## Prompt
Write out exactly the lines below starting at the one containing "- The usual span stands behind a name" and ending at the one containing "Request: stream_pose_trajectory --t". Omit every picture.

## Record extracts
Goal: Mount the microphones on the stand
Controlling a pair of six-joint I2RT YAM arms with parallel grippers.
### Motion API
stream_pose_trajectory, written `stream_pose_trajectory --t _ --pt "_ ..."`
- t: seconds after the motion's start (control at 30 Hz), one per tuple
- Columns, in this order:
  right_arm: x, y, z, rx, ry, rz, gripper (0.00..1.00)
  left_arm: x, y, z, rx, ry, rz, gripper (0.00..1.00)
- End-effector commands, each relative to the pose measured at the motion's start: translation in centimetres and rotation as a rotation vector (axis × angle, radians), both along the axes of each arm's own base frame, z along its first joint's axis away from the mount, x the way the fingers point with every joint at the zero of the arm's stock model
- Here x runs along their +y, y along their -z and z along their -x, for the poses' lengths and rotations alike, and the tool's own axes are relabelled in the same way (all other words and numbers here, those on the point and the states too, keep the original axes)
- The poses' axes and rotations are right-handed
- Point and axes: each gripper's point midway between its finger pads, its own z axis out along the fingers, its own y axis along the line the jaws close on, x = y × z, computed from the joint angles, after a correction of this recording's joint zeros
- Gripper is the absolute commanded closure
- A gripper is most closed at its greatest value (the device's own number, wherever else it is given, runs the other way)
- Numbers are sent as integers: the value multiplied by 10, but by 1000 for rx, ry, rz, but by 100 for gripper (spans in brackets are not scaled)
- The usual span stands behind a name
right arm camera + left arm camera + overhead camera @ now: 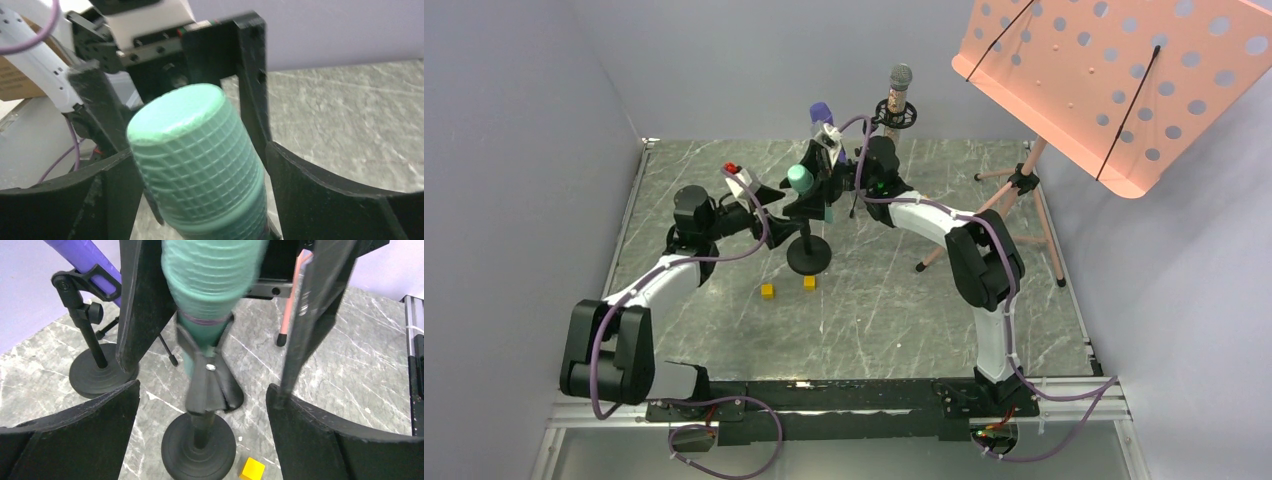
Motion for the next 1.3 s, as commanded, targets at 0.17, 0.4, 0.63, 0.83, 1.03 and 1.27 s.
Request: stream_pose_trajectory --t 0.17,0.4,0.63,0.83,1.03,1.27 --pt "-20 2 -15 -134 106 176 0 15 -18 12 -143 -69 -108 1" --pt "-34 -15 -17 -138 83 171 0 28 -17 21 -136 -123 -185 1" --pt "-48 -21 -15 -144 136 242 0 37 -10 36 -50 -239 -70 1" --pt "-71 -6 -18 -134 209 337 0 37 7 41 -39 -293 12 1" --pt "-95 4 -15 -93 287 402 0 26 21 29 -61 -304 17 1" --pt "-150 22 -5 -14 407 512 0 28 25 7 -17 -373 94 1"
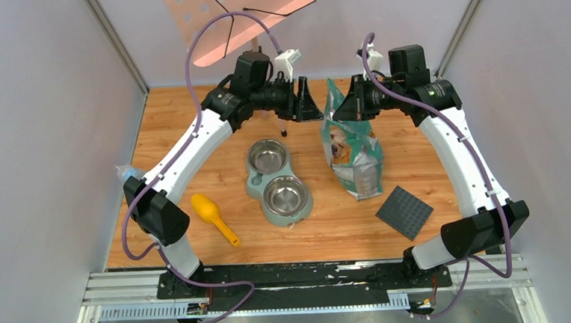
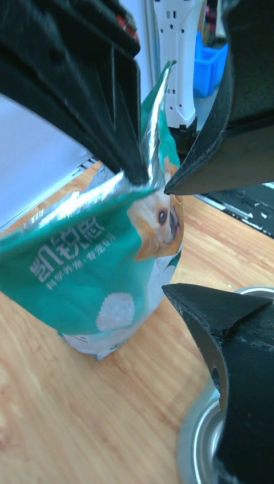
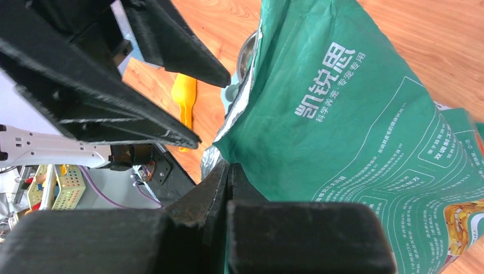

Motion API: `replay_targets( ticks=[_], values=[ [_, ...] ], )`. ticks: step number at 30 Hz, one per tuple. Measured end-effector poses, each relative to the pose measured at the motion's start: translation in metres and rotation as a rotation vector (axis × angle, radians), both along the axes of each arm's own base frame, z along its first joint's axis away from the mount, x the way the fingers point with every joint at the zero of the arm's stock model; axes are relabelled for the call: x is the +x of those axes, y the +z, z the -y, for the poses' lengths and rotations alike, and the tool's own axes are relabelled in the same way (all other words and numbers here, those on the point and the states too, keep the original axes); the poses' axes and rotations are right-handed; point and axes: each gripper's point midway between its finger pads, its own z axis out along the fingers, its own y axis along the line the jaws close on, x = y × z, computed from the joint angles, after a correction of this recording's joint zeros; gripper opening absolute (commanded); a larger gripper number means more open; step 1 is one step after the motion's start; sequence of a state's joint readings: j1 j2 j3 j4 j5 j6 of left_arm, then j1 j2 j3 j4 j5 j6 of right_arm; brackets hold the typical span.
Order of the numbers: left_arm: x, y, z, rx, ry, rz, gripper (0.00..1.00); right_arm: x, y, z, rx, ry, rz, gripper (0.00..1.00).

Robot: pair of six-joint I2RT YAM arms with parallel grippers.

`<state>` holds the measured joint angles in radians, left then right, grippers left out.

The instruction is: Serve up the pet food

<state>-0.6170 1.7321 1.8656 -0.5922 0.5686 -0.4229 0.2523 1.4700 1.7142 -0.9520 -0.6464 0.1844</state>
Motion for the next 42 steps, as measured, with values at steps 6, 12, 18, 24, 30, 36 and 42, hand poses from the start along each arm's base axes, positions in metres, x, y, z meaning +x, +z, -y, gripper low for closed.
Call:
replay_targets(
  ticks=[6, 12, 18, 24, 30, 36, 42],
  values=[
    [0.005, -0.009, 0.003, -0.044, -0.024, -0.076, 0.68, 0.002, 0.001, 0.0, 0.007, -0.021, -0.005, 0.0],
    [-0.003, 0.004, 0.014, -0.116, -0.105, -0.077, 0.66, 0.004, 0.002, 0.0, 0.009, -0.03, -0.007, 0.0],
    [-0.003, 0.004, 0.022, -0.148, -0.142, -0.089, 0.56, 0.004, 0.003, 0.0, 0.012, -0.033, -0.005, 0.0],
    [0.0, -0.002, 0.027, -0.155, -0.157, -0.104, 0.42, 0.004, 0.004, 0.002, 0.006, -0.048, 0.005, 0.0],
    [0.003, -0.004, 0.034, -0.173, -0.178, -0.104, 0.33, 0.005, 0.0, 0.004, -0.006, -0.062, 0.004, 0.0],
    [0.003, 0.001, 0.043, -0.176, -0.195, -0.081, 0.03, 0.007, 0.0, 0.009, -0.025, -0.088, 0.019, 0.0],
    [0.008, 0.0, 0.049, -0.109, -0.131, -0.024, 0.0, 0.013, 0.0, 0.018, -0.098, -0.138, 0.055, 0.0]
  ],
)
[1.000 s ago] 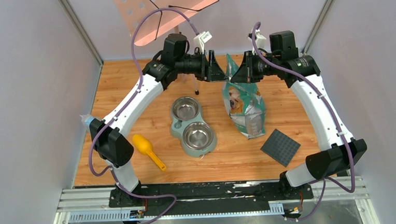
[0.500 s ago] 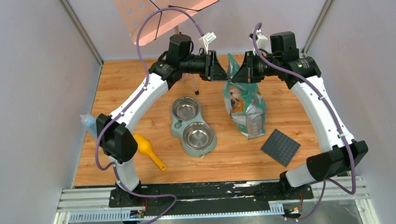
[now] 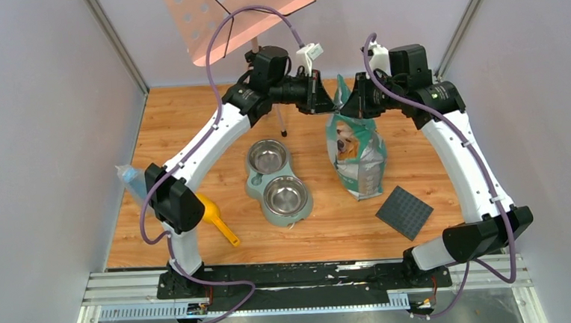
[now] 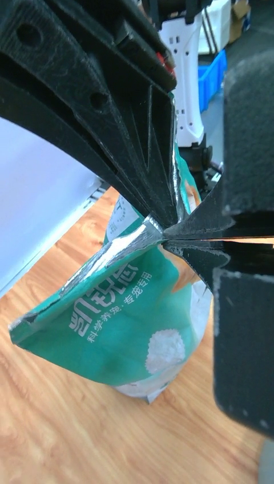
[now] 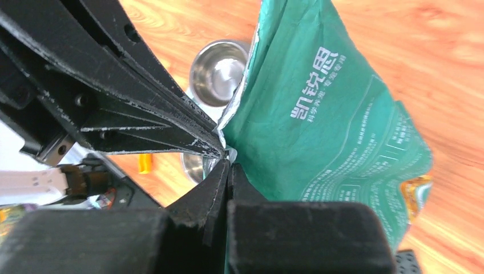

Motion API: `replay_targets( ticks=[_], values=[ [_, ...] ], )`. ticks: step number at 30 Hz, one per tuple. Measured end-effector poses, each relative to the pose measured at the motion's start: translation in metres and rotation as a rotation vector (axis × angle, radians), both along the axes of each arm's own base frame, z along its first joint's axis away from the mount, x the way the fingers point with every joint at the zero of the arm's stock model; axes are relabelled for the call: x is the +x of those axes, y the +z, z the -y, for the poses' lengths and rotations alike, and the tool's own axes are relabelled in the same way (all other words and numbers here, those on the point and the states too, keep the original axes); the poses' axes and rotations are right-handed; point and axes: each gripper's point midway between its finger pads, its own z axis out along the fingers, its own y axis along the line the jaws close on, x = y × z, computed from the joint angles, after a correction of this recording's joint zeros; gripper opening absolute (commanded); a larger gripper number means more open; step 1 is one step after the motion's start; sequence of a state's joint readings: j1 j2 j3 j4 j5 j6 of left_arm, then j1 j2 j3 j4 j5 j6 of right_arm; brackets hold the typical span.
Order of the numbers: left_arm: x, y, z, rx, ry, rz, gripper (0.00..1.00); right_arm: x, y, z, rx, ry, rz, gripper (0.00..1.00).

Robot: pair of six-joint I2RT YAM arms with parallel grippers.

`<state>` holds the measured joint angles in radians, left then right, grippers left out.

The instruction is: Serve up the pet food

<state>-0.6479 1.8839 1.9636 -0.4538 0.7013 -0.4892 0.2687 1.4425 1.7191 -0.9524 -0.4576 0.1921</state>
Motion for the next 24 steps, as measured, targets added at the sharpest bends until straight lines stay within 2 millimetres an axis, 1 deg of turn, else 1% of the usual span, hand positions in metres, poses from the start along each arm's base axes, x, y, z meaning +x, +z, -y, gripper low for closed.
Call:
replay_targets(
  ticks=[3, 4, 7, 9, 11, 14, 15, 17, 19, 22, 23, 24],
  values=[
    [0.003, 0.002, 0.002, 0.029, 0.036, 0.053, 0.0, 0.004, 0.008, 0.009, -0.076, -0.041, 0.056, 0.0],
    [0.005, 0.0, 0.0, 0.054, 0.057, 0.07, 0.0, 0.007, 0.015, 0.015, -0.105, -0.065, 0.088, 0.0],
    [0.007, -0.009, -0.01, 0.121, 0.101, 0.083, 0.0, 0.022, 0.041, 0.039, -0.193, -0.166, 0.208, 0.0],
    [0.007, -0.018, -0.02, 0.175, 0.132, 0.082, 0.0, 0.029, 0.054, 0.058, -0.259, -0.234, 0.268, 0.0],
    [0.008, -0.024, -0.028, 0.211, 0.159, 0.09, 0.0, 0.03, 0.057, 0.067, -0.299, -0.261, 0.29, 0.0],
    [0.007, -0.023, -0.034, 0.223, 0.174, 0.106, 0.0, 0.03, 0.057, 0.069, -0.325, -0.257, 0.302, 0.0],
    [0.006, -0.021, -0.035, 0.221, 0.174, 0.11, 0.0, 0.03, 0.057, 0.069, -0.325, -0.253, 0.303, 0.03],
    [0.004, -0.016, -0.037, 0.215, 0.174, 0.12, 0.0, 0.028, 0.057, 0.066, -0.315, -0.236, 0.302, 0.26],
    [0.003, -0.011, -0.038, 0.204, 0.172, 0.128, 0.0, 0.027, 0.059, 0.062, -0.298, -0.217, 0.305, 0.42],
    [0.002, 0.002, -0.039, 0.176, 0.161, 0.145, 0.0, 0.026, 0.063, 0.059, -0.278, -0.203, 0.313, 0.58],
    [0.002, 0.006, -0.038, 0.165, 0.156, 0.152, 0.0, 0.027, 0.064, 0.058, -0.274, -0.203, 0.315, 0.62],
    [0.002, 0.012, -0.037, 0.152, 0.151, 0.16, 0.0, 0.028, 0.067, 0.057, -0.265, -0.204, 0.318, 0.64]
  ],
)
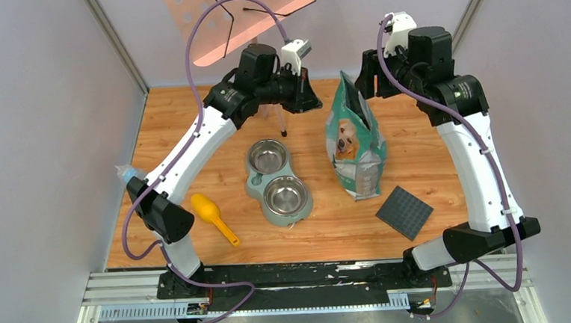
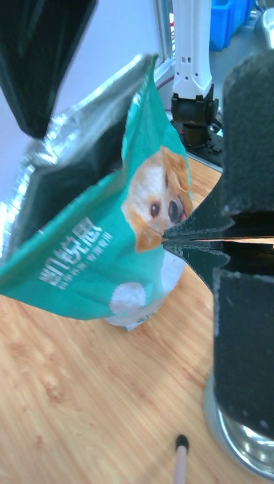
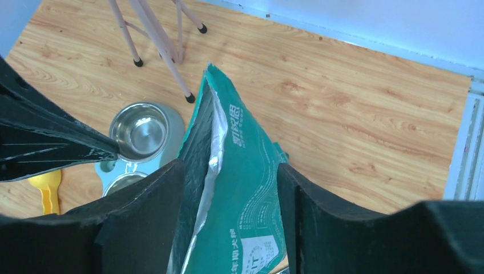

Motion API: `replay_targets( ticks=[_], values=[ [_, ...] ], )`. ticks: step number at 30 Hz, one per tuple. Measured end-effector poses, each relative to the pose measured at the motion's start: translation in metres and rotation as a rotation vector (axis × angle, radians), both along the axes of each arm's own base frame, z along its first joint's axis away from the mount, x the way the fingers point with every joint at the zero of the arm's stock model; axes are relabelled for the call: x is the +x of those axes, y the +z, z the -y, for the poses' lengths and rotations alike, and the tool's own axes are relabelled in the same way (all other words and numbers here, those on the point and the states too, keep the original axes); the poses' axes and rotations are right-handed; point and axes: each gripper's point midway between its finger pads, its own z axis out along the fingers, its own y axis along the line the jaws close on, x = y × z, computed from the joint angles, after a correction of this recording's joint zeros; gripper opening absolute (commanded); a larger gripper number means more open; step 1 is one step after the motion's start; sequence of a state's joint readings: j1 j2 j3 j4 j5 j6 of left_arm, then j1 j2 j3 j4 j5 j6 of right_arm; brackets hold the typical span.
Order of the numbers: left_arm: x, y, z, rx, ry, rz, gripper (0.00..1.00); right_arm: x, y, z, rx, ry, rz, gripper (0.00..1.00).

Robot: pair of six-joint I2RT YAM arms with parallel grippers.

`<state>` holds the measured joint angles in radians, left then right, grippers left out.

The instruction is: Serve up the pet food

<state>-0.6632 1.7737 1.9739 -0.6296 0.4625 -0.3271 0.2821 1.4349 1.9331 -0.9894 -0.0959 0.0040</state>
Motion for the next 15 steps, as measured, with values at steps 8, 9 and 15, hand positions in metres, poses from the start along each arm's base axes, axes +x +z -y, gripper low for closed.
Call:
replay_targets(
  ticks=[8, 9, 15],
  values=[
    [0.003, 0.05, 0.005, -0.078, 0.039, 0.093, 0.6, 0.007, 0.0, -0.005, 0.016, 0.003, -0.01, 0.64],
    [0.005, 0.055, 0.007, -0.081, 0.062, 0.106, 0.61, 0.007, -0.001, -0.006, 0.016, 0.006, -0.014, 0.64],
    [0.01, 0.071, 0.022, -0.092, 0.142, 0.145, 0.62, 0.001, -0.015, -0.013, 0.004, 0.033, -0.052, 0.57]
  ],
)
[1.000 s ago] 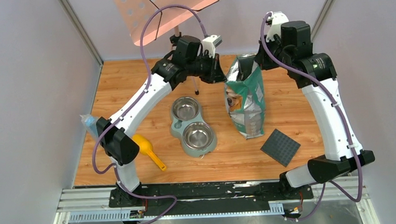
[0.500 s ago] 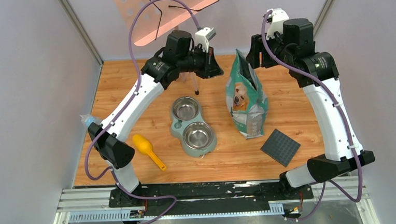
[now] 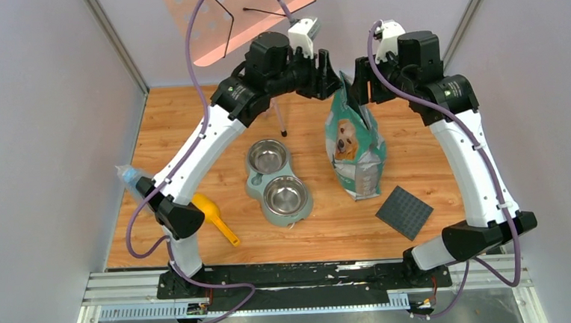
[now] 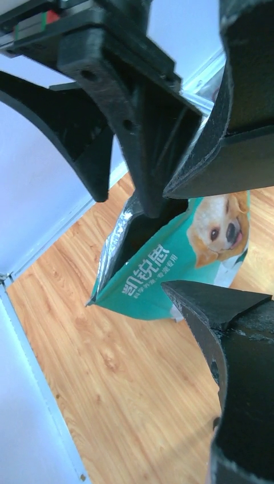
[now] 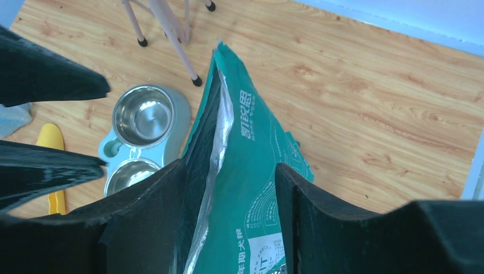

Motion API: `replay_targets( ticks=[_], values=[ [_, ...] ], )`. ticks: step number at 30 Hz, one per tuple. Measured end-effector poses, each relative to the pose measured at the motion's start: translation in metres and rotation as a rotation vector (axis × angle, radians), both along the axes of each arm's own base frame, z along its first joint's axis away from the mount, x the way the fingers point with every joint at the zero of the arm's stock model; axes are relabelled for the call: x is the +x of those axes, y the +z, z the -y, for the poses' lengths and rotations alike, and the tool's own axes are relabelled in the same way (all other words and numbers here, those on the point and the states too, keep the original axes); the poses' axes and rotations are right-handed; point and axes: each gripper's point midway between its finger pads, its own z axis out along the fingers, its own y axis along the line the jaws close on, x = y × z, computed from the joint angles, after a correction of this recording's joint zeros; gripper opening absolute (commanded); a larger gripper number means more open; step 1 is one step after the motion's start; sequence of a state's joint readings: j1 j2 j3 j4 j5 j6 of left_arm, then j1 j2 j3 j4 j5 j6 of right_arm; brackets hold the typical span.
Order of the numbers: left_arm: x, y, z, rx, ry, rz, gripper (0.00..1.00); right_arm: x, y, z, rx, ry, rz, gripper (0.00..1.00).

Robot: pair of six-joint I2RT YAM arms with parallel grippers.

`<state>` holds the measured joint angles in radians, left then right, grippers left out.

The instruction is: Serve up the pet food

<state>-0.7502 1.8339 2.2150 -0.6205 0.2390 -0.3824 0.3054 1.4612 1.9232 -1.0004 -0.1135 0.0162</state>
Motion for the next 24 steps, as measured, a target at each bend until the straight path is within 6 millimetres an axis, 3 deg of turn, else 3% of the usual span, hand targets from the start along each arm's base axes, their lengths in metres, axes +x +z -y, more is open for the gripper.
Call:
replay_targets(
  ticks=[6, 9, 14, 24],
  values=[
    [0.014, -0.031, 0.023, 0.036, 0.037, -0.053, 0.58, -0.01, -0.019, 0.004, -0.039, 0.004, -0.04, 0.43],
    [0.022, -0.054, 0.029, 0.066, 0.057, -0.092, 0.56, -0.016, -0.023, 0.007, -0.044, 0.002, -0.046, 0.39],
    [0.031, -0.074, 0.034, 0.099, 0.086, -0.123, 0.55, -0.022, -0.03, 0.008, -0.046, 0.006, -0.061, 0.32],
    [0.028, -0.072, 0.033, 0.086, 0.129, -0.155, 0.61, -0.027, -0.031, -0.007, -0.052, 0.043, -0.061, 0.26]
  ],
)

## Output for this task
- The usual span stands behind a name
right arm camera + left arm camera + overhead camera @ now: 
Motion for the next 1.3 s, as commanded, targets at 0.17, 0.4, 0.63, 0.83, 1.03 and 1.27 s.
Request: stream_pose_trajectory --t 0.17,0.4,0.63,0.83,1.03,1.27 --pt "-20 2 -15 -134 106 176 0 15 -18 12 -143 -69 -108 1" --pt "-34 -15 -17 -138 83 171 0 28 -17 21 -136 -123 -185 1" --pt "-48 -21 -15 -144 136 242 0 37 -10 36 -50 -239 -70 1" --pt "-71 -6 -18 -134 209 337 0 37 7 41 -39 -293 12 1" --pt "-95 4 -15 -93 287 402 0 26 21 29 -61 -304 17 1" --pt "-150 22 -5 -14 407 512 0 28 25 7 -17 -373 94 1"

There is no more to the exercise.